Photographer captures bygone images of American Southwest

Thursday, 6/5/97 Photographer captures bygone images of American
Southwest Fitch documents abandoned frontier ruins, saves memories
of an era

By Vanessa VanderZanden Daily Bruin Staff Somewhere, between
tired truck stops and abandoned Southwestern shacks, a spirit
breathes across America. It burns through neon signs and overpriced
roadside attractions. It even steals through the shutter of
photographer Steve Fitch’s camera lens. "As a kid, going on road
trips with my family, I can remember that the drive was half the
experience," a soft spoken Fitch says. "It had a more
individualistic feel to it with quirky structures popping up along
the way. Now there are too many Day’s Inns. My work is a kind of
child’s view of the highway." These photographs, taken from 1971 to
1976 and published in his book, "Diesels and Dinosaurs," share the
walls of the Paul Kopeikin Gallery with some of his more recent
works. All relate to Fitch’s vision of the idea of journey, the
show "Diesels, Dinosaurs, and Beyond," on view through July 5,
represents an America which only partly survives today. "I
graduated from UC Berkeley in ’71 and hit the road with a Ford
Conway van," Fitch remembers with more than a touch of nostalgia.
"I was tired of writing papers for classes and wanted something
that felt more real. Also, I just wanted to explore the country."
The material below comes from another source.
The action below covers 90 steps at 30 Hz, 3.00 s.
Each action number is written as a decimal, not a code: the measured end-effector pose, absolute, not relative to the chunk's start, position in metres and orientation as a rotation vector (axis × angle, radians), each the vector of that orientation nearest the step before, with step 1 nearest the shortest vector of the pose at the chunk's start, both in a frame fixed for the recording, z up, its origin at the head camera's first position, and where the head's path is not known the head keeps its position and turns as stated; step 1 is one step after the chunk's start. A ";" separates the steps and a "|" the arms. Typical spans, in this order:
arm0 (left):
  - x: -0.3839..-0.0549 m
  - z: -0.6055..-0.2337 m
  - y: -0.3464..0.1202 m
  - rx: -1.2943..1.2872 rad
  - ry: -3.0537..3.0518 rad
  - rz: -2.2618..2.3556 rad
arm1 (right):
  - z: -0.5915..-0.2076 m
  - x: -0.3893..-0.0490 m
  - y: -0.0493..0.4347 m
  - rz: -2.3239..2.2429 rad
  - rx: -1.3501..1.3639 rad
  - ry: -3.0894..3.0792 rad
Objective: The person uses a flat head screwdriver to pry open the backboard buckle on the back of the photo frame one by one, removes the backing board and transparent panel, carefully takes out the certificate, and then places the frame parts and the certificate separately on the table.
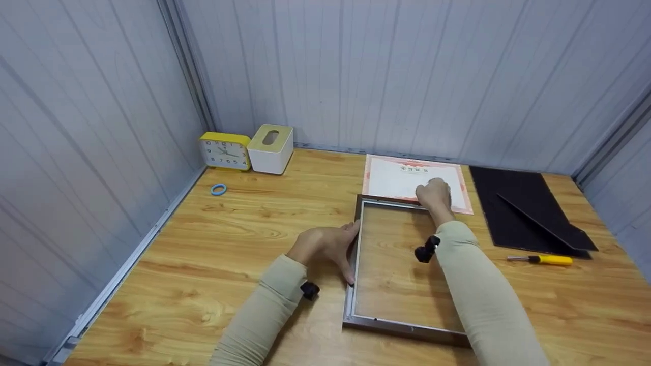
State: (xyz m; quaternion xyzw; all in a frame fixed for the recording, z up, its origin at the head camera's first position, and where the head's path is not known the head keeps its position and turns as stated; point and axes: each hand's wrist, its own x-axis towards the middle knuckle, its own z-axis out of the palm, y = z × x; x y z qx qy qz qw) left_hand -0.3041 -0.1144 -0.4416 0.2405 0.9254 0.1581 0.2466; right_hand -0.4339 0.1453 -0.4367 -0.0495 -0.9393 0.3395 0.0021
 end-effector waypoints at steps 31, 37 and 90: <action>-0.299 -0.437 -0.108 0.602 2.548 0.337 | -0.447 -0.435 0.173 0.752 0.560 -3.303; -0.297 -0.435 -0.107 0.598 2.545 0.301 | -0.447 -0.435 0.174 0.779 0.557 -3.308; -0.298 -0.435 -0.107 0.676 2.561 0.319 | -0.405 -0.360 0.236 0.864 0.527 -3.276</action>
So, with a degree in anthropology and a minor in chemistry, Fitch
took off for an adventure that would determine his life’s course.
His job at a student darkroom allowed him to take weeks off at a
time, enabling him to follow his asphalt dream. Using his newfound
views from anthropology, the ability to alter photographic images
chemically with his scientific know-how, and the photographic
basics picked up in junior high from his father and a neighbor,
Fitch began his artistic voyage. "At first, I just took daytime
pictures, but then I realized it wasn’t representational of the
whole experience I was having," he recalls. "In my sense of
discovery, the experience of being on the road was at night. I
mean, half our time is spent during the night. Even now I work at
night." His first representation of evening activity shows a motel
on highway 85 in Deadwood, South Dakota. Taken in ’72, the shot
includes the building’s neon sign flashing from atop the corner of
the wood-framed office. A neon clock boldly reveals the time, while
the soft outline of trees is barely visible on the horizon. "I
wasn’t aware of people photographing at night, so I played around
with different exposures on my own," Fitch explains. "I love how
the neon clock shows the precise second I took the picture. Photos
show instances of time." Many of the moments picked up on Fitch’s
lens represent a world which no longer exists. A motel where every
room comes in the shape of a wigwam, a reptile ranch advertising
all kinds of peculiar snakes and a giant sculpture of a dinosaur
sitting roadside probably aren’t the normal fare for highway
wanderers today. In keeping with this nostalgic mood, Fitch has
more recently begun photographing the abandoned buildings of the
Southwestern plains. "They’re like the Mayan ruins, only they’re
the ruins of my generation," Fitch comments. "At one point in time,
the people left. They just walked out. There will be stuff like a
roof falling in but then a lady’s delicate dress will be hanging in
the closet." One such photo, taken just last year in Modoc, Kansas,
shows cracked aqua-marine walls running into a dirt-covered floor.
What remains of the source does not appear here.